It was abroad—notably in Egypt for ten months (1860-61)—and in the provinces that Charles found admiring audiences.[10] The Alcazar theaters in Bordeaux and Marseille were especially welcoming. He spent two years at the former after his Egyptian tour and assumed its directorship in 1871. From 1867 to 1869, he played at the Alcazar in Marseille, and it was there that a young disciple of Pierrot, Louis Rouffe, first saw him perform, and was enchanted.[11] Rouffe, who had begun performingfirst in comedy, then in pantomimeat the age of seventeen, was remarked by Charles as a burgeoning talent, and when Charles, sensing his own early death, accepted the directorship of the Alcazar du Quartier de La Bastide in Bordeaux, he summoned Rouffe to his side as his understudy. There Rouffe performed for one season after Charles's death in 1873; then he returned to Marseille, where he found loyal audiences for the next ten years before tuberculosis cut his own life short. With his success and subsequent tutelage of younger mimes was born the southern "school" of pantomime.[12]

Charles had always wished to be more than a performer. According to Hugounet, he dreamed of becoming a Professor of Mime at the Paris Conservatoire or Opéra.[13] But he died too young—lamentably premature—before he could begin to realize his ambition.

Pantomime

It was inevitable that, as a mime, he should be compared to his father. Gautier seemed to sum up the general consensus when he wrote, in 1858, that "the son recalls the father...but without servile imitation":

The mask is the same in appearance, as it should be for a traditional character; yet a wholly original wit sends the grimaces wrinkling across it. Deburau is young, thin, elegant; his features are delicate and distinct, his eyes expressive—and his little mouth, which he knows how to distend to swallow the bigger morsels, has a kind of jeering disdain, an English "sneer", that is very piquant. A clown's agility animates this slender body, with its delicate limbs, on which the white blouse with its big buttons floats freely; he moves with ease, suppleness, and grace, marking without stressing the rhythm of the music....[14]

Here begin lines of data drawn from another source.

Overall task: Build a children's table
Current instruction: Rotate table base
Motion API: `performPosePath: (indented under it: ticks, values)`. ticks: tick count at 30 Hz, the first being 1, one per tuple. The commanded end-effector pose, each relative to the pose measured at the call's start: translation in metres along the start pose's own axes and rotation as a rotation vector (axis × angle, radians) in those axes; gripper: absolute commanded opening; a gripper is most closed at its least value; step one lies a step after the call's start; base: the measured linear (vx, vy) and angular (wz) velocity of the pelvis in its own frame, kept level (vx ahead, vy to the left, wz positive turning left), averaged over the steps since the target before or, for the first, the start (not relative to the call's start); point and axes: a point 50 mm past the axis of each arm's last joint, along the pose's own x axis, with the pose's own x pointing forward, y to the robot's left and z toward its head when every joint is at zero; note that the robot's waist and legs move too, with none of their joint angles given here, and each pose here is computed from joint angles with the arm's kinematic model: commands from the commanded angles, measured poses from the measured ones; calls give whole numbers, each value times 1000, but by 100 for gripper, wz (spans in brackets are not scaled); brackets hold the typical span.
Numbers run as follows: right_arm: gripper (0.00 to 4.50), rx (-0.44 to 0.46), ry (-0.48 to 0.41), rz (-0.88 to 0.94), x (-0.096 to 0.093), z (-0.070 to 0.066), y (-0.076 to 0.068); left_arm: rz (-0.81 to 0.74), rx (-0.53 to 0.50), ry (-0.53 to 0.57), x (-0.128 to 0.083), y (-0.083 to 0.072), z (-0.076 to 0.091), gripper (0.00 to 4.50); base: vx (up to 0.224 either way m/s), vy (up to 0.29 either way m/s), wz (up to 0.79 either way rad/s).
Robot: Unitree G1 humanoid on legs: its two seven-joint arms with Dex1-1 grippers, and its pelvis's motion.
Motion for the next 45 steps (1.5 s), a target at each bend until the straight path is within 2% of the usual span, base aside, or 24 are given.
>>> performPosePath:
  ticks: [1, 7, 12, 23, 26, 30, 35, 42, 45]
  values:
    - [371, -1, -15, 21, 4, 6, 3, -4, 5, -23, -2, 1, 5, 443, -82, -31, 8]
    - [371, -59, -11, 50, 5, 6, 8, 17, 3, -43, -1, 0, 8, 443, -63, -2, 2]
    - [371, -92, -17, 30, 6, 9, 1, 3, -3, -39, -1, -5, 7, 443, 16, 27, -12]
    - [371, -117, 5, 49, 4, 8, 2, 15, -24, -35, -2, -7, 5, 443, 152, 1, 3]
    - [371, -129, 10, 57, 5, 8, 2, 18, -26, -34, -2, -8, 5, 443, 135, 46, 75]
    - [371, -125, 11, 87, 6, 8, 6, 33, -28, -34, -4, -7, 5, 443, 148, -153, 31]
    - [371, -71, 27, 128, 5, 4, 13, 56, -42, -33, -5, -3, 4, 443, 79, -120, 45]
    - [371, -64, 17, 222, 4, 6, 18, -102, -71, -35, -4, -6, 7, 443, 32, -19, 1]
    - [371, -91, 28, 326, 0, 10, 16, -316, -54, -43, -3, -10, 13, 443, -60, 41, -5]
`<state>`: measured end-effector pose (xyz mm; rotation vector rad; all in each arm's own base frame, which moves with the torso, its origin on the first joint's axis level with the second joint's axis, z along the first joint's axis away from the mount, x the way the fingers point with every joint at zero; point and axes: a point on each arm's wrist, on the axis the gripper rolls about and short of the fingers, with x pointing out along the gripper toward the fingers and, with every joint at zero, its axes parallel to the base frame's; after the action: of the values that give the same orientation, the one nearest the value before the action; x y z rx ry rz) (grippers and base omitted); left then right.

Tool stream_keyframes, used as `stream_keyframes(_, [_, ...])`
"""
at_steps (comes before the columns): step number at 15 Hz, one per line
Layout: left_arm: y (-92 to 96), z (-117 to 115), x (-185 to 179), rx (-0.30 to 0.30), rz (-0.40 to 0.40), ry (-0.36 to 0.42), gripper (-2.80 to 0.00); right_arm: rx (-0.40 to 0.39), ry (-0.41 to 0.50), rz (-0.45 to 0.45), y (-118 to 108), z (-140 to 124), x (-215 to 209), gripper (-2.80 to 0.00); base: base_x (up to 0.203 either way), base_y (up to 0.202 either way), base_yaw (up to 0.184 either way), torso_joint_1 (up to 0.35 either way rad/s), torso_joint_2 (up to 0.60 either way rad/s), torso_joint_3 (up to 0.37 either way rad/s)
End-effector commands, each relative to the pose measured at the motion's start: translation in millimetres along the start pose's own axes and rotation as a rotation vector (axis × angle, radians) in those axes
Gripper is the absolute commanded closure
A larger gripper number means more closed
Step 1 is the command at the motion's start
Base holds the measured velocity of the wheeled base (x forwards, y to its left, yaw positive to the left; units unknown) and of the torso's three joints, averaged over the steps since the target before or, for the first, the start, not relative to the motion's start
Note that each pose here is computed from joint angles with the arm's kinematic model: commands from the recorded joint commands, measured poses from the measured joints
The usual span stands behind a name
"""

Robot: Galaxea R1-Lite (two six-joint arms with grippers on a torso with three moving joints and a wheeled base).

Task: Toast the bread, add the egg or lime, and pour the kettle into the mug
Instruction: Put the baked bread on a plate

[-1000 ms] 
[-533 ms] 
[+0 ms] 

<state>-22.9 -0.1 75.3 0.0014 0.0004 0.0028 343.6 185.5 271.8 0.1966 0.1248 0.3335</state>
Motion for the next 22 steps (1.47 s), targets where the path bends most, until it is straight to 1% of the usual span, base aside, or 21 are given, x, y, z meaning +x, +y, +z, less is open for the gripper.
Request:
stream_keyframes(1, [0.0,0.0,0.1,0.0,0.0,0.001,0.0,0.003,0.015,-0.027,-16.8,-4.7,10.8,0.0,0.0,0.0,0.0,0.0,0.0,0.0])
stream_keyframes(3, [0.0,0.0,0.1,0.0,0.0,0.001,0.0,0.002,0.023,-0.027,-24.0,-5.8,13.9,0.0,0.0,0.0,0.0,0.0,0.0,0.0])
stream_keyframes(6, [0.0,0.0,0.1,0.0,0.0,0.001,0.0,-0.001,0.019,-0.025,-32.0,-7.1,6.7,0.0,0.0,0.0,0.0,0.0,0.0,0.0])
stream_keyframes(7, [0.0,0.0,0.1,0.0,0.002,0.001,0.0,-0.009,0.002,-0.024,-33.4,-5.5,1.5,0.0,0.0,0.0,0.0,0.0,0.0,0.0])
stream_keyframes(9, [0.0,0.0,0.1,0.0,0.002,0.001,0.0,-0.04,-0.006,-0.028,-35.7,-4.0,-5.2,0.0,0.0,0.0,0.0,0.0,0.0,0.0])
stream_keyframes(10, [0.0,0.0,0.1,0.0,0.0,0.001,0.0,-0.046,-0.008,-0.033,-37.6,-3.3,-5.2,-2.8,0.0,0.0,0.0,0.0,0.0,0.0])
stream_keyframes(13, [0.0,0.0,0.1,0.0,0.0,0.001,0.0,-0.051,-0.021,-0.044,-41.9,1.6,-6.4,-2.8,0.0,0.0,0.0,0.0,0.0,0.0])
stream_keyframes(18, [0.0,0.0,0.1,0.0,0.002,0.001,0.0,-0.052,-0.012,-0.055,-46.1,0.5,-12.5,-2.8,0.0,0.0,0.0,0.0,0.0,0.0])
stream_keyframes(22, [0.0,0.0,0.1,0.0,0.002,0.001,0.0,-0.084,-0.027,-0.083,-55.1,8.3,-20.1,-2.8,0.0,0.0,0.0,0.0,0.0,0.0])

His technique was universally praised, usually by unflattering reference to that of his rival, Legrand. In an article in Le Figaro of 1855, William Busnach was blunt in his assessment, calling Legrand, "as a mime, inferior to Debureau [sic] fils."[15] Gautier was more tactful, but the criticism was the same: "Deburau has the sharper mask, the cleaner technique, the livelier leg."[16] Why then did Charles fail to find audiences in Paris? The answer may lie in the reasons for Legrand's success there. Legrand created a Pierrot wholly different from that of either of the Deburaux, père or fils. To the critic Taxïle Delord, writing in Le Charivari, Legrand's Pierrot seemed fashionably (if deplorably) "modern". "The old pantomime no longer exists", he declared; "now we have a...neo-Pierrotism, if such an expression is permissible":

Pierrot is not content to rouse laughter: he also calls forth tears: the times demand it, we have become extremely sensitive, we want Pierrot to have an old mother, a sweet fiancée, a sister to rescue from the snares of a seducer. The egoistic, lazy, gluttonous, cowardly Pierrot of old offends the exquisite delicacy of the younger generations: they must have a Pierrot-Montyon.[17]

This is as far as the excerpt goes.